How did Michael Jordan coexist with two unique spirits in Dennis Rodman and Phil Jackson? The documentary examines their complicated but fruitful relationships that ultimately led to all-time greatness.

So many elements of the ’90s Bulls were unlikely, from the characters involved to the paths they took to Chicago. The third and fourth episodes of The Last Dance focus on Dennis Rodman and Phil Jackson coming to the team, two eccentric, multidimensional characters who thrived off each other. “He don’t look at me as a basketball player,” Rodman said about Jackson. “He look at me as a great friend.” In many ways, the two are opposites. Jackson is nicknamed the Zen Master because of his devotion to Buddhism, meditation, Indigenous American philosophies, and spiritual practices that he infused in his coaching. Rodman is harder to label, but I’m comfortable ruling out “Zen” as a descriptor.
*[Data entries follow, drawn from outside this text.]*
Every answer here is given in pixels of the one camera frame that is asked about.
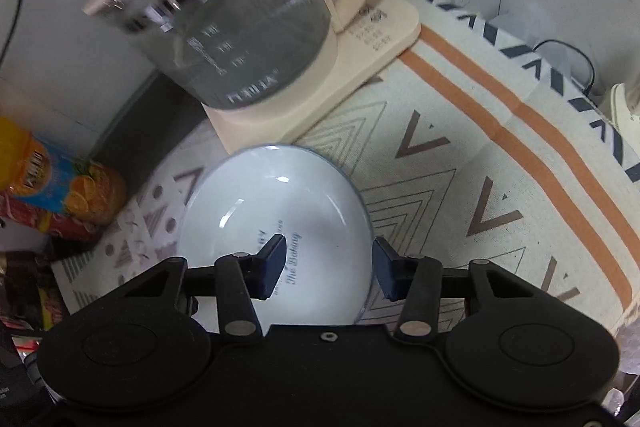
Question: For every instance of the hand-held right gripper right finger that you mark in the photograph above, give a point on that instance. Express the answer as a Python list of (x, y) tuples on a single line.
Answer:
[(385, 269)]

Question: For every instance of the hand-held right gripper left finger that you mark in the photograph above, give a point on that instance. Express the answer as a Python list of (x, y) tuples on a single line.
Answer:
[(272, 264)]

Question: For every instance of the white plate with blue lettering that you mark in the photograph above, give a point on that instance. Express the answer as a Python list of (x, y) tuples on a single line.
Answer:
[(280, 202)]

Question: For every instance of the patterned fringed cloth mat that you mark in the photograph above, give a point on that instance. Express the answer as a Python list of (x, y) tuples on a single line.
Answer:
[(475, 167)]

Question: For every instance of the red drink bottle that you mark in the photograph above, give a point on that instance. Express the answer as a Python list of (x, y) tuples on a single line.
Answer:
[(45, 222)]

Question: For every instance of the orange juice bottle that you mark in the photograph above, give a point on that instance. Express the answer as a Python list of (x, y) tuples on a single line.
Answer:
[(60, 177)]

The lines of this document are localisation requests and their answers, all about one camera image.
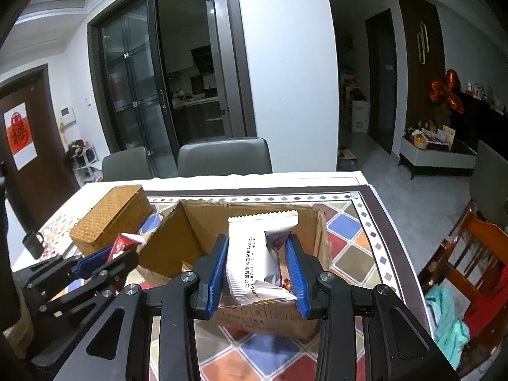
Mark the tall dark cabinet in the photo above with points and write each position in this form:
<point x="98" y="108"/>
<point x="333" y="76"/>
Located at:
<point x="412" y="99"/>

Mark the grey chair with thin legs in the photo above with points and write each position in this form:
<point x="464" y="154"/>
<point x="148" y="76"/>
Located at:
<point x="488" y="190"/>

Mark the narrow grey dining chair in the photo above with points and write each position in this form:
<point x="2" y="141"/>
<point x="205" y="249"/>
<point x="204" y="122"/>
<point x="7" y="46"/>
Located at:
<point x="127" y="164"/>

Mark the teal cloth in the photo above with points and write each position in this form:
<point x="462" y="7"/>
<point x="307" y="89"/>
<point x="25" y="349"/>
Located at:
<point x="448" y="317"/>

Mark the low white cabinet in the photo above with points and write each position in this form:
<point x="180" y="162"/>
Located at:
<point x="432" y="158"/>

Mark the dark hallway door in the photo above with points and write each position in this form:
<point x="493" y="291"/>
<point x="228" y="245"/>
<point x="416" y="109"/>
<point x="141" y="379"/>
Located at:
<point x="381" y="87"/>

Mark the red white door poster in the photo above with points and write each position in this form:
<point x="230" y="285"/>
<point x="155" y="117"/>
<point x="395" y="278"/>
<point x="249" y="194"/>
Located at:
<point x="20" y="135"/>

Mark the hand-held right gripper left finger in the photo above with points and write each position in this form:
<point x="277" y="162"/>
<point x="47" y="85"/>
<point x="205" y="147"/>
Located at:
<point x="218" y="278"/>

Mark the dark wooden door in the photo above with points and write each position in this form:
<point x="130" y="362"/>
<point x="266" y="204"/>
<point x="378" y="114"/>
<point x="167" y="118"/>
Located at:
<point x="47" y="95"/>

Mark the black mug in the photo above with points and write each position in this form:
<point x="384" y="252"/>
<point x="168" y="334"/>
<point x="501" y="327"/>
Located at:
<point x="32" y="246"/>

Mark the dark sideboard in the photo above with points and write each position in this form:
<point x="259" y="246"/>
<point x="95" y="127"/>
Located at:
<point x="484" y="127"/>

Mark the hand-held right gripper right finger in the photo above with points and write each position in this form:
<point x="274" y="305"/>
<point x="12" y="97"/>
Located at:
<point x="295" y="278"/>

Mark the white grey snack packet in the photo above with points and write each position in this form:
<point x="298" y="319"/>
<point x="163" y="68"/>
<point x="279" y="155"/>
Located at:
<point x="246" y="262"/>

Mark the dark red snack packet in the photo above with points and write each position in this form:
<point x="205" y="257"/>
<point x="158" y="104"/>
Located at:
<point x="123" y="244"/>

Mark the white shoe rack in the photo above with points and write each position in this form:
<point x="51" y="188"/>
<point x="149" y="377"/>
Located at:
<point x="85" y="166"/>

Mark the small yellow basket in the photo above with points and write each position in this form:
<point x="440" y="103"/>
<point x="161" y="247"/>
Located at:
<point x="420" y="141"/>

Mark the dark framed sliding glass door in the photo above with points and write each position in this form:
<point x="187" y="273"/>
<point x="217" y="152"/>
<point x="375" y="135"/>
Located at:
<point x="131" y="87"/>

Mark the white hallway box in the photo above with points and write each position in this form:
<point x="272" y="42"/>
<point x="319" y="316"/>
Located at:
<point x="360" y="117"/>

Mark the colourful diamond pattern tablecloth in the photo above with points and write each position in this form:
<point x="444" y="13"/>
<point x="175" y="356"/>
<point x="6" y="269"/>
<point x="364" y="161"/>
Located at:
<point x="349" y="262"/>

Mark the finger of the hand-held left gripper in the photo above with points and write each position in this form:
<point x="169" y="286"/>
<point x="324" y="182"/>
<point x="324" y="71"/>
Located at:
<point x="119" y="268"/>
<point x="93" y="262"/>

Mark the red garment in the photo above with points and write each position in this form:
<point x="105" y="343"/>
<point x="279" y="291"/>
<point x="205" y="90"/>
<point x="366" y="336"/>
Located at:
<point x="492" y="305"/>

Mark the wooden chair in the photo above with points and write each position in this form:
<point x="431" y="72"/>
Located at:
<point x="484" y="238"/>

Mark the woven rattan lidded box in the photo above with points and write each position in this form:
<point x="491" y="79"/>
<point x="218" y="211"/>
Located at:
<point x="111" y="214"/>

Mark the red foil balloons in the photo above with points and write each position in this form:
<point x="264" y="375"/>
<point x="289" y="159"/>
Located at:
<point x="440" y="91"/>

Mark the wide grey dining chair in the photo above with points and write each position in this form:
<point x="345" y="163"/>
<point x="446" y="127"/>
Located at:
<point x="222" y="158"/>

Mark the white intercom panel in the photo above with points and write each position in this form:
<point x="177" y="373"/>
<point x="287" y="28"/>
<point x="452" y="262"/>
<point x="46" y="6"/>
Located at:
<point x="68" y="114"/>

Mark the brown cardboard box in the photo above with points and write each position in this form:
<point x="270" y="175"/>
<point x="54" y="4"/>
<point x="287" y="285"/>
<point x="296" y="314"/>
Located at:
<point x="258" y="323"/>

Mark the floral patterned placemat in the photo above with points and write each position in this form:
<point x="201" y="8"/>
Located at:
<point x="59" y="226"/>

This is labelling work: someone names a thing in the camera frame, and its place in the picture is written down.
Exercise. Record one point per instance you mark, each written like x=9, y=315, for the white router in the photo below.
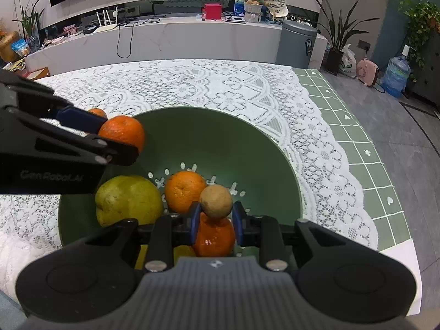
x=107, y=24

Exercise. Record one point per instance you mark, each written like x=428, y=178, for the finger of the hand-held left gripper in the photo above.
x=82, y=118
x=68, y=141

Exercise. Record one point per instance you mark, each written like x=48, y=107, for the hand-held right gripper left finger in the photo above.
x=195, y=223

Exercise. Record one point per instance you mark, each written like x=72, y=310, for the wall socket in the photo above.
x=363, y=45

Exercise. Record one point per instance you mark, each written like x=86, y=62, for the smaller yellow-green pomelo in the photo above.
x=184, y=252

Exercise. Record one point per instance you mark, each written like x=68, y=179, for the white lace tablecloth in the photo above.
x=223, y=86

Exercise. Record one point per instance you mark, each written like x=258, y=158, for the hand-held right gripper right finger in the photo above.
x=238, y=225

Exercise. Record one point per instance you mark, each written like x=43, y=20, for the digital scale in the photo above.
x=235, y=19

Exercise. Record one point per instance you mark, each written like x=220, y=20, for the blue snack bag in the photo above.
x=20, y=48

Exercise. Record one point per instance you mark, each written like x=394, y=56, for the white hand fan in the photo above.
x=278, y=12

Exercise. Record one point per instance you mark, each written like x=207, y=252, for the pink heater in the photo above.
x=367, y=72

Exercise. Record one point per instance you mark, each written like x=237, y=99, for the green colander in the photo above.
x=206, y=137

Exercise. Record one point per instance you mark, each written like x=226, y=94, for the green checkered tablecloth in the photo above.
x=343, y=134

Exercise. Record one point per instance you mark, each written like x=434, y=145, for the small potted plant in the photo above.
x=31, y=20

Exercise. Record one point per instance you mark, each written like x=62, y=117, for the blue water jug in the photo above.
x=395, y=75

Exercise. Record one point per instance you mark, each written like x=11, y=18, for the orange cardboard box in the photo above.
x=36, y=73

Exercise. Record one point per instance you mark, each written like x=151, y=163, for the grey trash can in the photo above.
x=295, y=46

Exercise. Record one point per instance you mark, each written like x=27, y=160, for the white plastic bag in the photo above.
x=349, y=62

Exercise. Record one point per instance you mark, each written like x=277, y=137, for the brown round fruit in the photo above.
x=216, y=199

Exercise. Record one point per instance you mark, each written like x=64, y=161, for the orange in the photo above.
x=123, y=132
x=213, y=237
x=97, y=112
x=182, y=189

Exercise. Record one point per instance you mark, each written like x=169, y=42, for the white marble tv console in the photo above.
x=192, y=41

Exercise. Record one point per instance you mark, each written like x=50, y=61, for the dark cabinet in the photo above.
x=428, y=75

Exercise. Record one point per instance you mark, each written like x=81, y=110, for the long-leaf potted plant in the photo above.
x=338, y=34

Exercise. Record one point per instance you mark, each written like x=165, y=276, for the green vine plant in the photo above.
x=421, y=24

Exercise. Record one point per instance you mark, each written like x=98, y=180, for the white basket with bow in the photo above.
x=253, y=13

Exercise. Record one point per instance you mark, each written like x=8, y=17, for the red box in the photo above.
x=213, y=12

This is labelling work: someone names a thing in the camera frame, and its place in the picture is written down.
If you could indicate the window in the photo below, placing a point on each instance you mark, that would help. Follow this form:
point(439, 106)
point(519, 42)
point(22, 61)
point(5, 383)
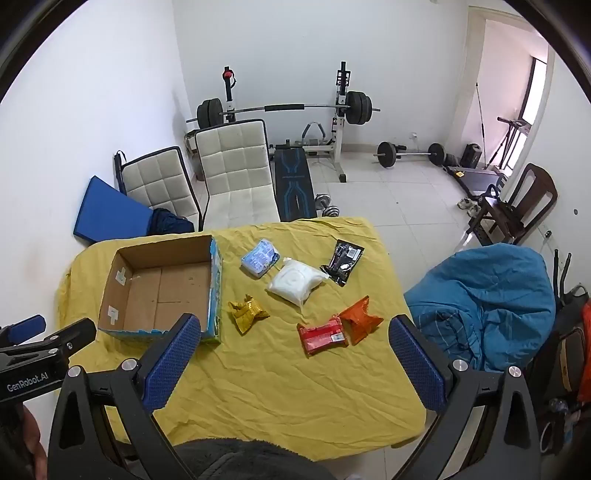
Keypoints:
point(535, 92)

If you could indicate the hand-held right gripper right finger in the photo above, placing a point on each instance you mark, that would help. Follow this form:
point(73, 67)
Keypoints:
point(415, 364)

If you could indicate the yellow tablecloth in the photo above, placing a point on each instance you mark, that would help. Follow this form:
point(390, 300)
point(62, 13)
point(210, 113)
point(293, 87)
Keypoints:
point(277, 392)

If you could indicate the white weight rack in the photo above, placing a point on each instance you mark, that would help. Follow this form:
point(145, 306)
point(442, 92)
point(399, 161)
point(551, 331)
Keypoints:
point(340, 134)

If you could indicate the white plastic bag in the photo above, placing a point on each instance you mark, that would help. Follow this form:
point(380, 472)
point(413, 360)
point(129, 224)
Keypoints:
point(295, 281)

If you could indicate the small dumbbell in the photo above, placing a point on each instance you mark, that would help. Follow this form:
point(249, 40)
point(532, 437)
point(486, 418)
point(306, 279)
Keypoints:
point(322, 200)
point(331, 211)

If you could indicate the blue snack packet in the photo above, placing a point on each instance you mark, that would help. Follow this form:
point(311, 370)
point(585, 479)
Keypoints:
point(260, 257)

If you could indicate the barbell with black plates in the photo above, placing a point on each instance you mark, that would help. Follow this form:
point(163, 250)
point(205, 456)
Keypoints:
point(355, 107)

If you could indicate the blue blanket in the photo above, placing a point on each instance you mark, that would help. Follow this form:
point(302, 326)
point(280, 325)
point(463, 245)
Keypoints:
point(498, 295)

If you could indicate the short barbell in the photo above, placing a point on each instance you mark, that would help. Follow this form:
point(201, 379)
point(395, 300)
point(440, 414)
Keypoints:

Chicago needed both. Michael Jordan and Scottie Pippen accepted both. That someone as hypercompetitive as Jordan could coexist alongside Rodman, who disappeared to Vegas for days at a time during the 1997-98 season, was the most interesting part of Sunday’s double feature, which also included the rivalry with the Bad Boys Pistons, the Scottie Pippen migraine game, Phil Jackson doing acid, and The Shot. Here are five things we learned:

Coaches Come and Coaches Go

Despite pivoting back and forth in time, The Last Dance centers around the 1997-98 season, so we’re reminded often that Jerry Krause wanted Phil Jackson gone. The documentary’s opening title sequence even dubs a line from one of Krause’s press conferences—“This will be Phil’s last season as coach of the Bulls”—over its theme music. In last Sunday’s premiere, Bulls owner Jerry Reinsdorf reminded viewers that Krause was ironically the one who hired Jackson as an assistant coach in the first place. In the doc’s third and fourth installments, we learn how that came to be.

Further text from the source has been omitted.